Greece has been in discussions with its creditors for weeks now, but the conclusion of the talks is still quite far away. Prime minister Alexis Tsipras´s SYRIZA party won the elections in January with promises to end austerity and restore Greek sovereignty. The eurozone finance ministers and the ECB made it clear that under such circumstances the Greek bailout program would end, immediately bringing about Greek sovereign default and possibly also exit from the euro. Cornered by its lenders, the Greek government made a provisional deal to extend the existing program by 4 months, beyond the original February 2015 end date. But the trust was on such a low point between Greece and the lending institutions, that they made it very clear that unless a firm commitment to certain reforms were demonstrated, Greece would not get the last outstanding tranche of the bailout, some €7.2 billion. Also, the ECB cut funding for Greek banks, leaving only a more expensive possibility for them to borrow from the Greek central bank. With repayment dates on several bond emissions drawing near, the Greek government needs to agree on the reforms with the creditors as soon as possible. At the same time, the Greek banking sector is still merely surviving on the emergency line provided by the Greek central bank, since the Greeks massively withdraw money fearing exit from the euro and successive devaluation of the new currency.
Several lists of Greek reform have already been presented to the lending institutions. However, none was considered comprehensive and trustworthy enough.
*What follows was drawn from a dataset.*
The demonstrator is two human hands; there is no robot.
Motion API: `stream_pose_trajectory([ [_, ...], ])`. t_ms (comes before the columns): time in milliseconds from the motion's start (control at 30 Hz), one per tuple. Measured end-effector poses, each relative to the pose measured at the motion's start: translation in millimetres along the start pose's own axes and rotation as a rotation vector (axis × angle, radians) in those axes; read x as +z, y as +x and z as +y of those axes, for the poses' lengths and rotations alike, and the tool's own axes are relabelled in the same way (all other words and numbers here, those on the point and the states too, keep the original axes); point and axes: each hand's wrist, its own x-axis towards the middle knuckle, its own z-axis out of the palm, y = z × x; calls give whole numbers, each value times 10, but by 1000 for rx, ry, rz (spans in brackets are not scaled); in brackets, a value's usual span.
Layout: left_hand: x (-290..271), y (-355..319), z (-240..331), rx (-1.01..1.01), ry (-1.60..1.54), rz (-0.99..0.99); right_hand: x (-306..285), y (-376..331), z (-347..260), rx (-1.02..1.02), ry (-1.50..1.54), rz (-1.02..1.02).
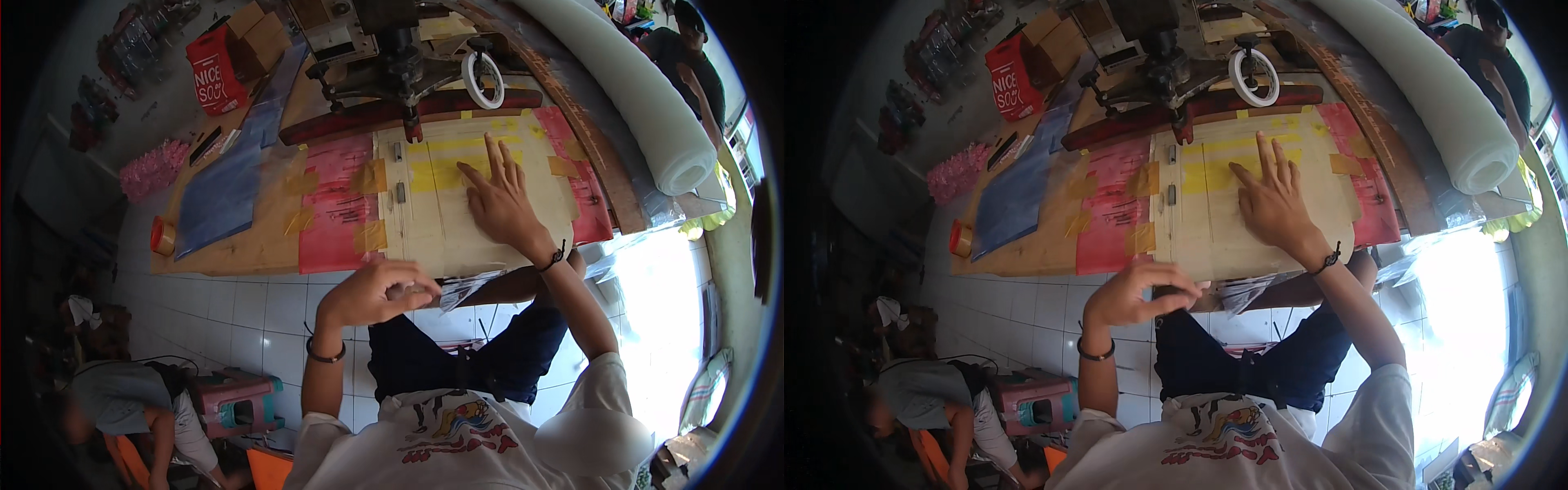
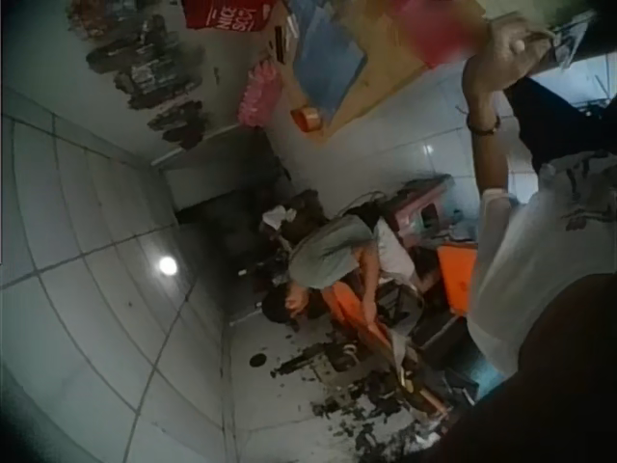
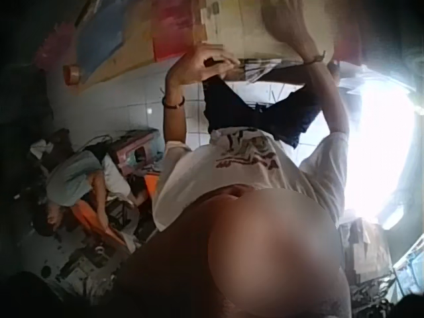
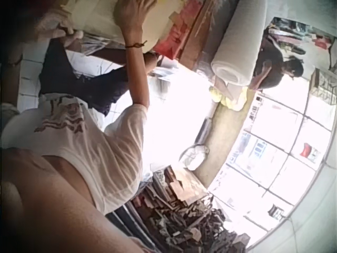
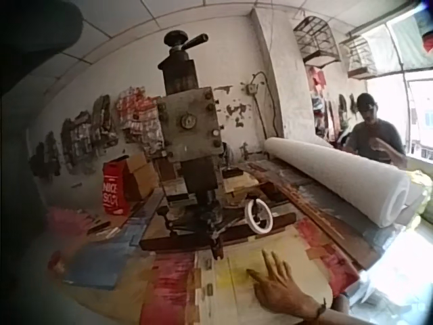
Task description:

The most recent list was presented in the beginning of April, but even that one was described as too vague and unrealistic. Greece got six work days to rewrite it. The time for a final deal is short. On 24 April at the latest, the Eurogroup must approve the final list – the self-imposed deadline is the end of April. When and only when the list is approved, may Greece obtain the last tranche of the bailout. It badly needs it. Last week, Greece paid some €450 million to the IMF, right on time as previously planned. But it has been reported that Athens is short of cash. It is expected that without a deal, it can run out of money on 20 April. Several big repayments (counted in billions of euros) are due in the coming weeks and Greece also needs money for its normal functioning. Not to mention the sorry state of its banking system. There were some indications that if Greece were to be short of money, it would first pay its pensioners and civil servants, not the international creditors. However, the finance minister Yanis Varoufakis re-confirmed the commitment of Greece to pay all of its obligations. It is important not to forget, though, that even if the present bailout program is concluded and Greece pays all of its obligations on time, it will still needs a third program starting in the summer. Its economy is still weak and yields of its new sovereign bonds would still be unrealistically high.
Mr Tsipras visited Moscow last week and some analysts predicted overtures by President Vladimir Putin towards Greece. Russia could for example offer some bailout money to Greece, without the tough conditions imposed by the EU institutions. This seems not to be the case, although Mr Tsipras reconfirmed that Greece considers the EU sanctions against Russia unnecessary and therefore problems may be expected in early summer when the current measures expire. Also, there were some indications about possible extended energy cooperation and lifting of import bans from the Russian part. But Greek future is in Brussels, not in Moscow, as many insiders and analysts point out repeatedly.